_INSTRUCTIONS TO FOLLOW_.
Exactly the lines below from the line with "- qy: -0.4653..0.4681" through the line with "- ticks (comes" must make up the answer, both ends included and pictures left out.

_GIVEN ENTRIES_.
·····
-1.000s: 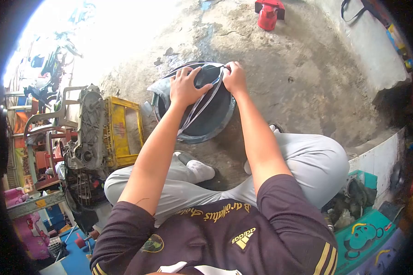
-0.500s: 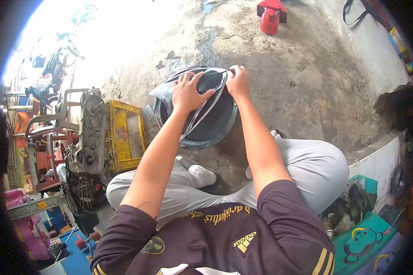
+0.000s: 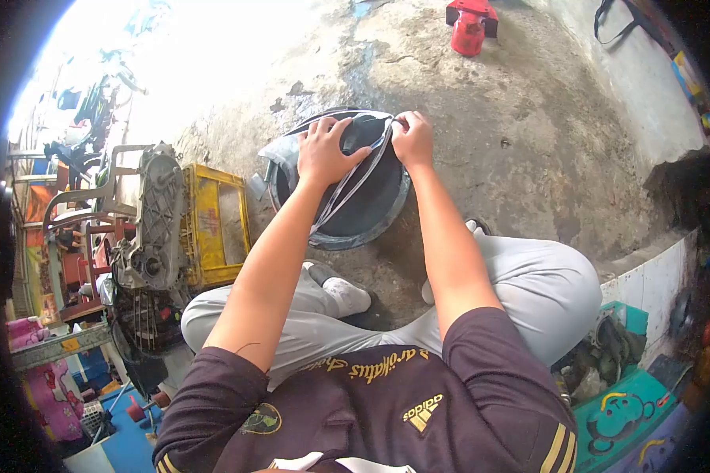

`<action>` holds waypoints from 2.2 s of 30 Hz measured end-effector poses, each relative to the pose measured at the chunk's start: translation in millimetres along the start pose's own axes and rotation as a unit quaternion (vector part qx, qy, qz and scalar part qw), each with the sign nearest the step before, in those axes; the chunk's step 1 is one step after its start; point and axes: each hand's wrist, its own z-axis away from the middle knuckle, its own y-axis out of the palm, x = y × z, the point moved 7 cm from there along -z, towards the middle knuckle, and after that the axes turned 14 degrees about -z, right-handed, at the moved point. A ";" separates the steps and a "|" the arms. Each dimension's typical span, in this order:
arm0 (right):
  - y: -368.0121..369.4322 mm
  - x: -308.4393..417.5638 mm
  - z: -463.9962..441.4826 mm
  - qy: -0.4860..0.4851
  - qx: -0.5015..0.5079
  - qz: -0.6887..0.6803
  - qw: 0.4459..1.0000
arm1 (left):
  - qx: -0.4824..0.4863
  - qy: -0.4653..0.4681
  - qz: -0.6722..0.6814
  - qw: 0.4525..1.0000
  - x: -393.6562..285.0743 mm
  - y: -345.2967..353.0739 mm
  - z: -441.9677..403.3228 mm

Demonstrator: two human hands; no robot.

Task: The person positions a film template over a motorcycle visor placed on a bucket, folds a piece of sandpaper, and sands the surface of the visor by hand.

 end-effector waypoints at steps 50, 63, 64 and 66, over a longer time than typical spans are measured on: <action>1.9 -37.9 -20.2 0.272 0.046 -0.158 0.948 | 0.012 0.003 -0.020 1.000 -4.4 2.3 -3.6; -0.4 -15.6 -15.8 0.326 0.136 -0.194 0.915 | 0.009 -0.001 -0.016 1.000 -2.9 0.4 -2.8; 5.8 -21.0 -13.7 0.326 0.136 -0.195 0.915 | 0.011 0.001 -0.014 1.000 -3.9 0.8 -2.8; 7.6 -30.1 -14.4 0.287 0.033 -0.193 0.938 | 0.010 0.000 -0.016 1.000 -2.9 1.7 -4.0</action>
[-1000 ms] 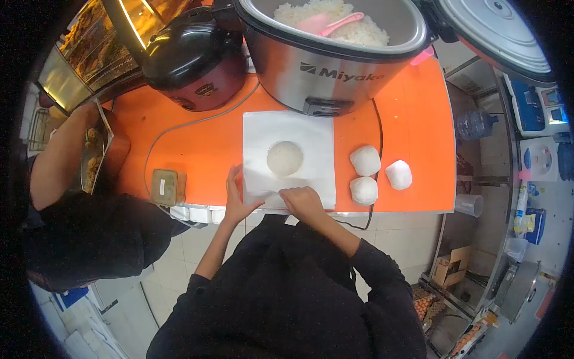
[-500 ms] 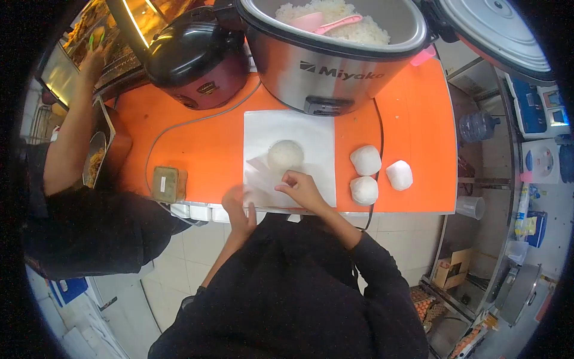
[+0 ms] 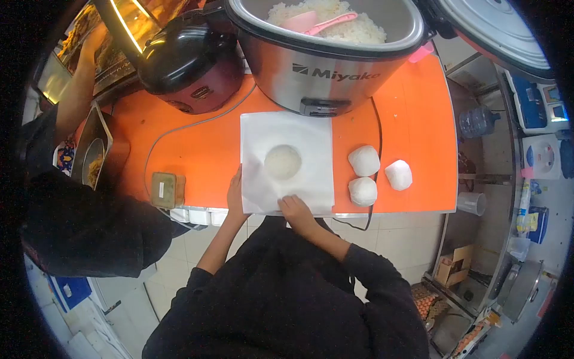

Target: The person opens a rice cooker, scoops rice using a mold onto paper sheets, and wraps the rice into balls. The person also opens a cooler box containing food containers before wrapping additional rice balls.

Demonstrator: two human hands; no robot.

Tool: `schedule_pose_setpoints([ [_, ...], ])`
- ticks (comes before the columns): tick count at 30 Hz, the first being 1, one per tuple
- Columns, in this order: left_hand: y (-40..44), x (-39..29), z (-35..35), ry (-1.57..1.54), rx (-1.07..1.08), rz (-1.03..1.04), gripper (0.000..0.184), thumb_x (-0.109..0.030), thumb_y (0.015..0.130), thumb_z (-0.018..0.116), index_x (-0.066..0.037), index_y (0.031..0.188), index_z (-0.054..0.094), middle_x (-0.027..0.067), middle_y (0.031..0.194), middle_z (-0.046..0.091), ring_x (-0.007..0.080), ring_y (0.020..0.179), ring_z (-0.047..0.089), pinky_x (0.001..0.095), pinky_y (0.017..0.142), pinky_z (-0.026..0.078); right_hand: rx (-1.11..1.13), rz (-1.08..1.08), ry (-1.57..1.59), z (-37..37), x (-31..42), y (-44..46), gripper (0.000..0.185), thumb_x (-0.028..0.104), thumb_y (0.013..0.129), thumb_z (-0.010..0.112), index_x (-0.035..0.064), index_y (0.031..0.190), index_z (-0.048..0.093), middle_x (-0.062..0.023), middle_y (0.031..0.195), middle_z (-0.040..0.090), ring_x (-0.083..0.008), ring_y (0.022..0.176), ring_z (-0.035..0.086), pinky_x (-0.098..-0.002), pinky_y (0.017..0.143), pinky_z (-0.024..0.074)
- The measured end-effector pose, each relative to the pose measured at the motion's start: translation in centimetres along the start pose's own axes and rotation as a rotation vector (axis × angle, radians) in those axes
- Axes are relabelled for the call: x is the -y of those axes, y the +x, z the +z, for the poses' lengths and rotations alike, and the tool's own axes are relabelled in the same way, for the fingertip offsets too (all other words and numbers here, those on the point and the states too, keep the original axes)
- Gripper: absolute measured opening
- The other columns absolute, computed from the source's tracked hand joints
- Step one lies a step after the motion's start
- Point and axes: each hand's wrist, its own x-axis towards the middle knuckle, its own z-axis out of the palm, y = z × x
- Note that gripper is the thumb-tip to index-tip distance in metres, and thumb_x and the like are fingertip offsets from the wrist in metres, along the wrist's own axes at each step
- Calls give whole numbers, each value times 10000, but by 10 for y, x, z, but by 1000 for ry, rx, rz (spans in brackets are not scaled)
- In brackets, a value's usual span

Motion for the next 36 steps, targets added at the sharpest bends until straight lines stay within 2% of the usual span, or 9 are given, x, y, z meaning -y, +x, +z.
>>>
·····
_SOLUTION TO THIS TASK_.
  - qy: -0.4653..0.4681
  - qz: -0.6722..0.6814
  - qw: 0.4525..1.0000
  - x: -393.6562..285.0743 mm
  - y: -345.2967..353.0739 mm
  - z: -441.9677..403.3228 mm

Demonstrator: two human hands; no robot.

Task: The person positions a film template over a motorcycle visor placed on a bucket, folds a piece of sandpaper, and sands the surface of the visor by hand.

 end-effector waypoints at steps 50, 63, 64 and 66, over a longer time than typical spans are measured on: <action>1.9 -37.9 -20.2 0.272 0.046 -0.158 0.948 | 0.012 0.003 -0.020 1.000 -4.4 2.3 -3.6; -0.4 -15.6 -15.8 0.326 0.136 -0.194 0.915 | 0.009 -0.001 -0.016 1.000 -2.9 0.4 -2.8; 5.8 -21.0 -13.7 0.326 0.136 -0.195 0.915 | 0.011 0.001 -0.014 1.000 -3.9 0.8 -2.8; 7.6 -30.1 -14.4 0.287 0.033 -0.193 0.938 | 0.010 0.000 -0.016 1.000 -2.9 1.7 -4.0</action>
[-1000 ms] 
[-500 ms] 
[+0 ms] 

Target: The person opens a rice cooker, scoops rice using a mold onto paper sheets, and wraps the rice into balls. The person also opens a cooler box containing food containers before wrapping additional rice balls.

Demonstrator: two human hands; no robot.

Tool: `schedule_pose_setpoints([ [_, ...], ])`
- ticks (comes before the columns): tick count at 30 Hz, the first being 1, one per tuple

That finishes the exercise.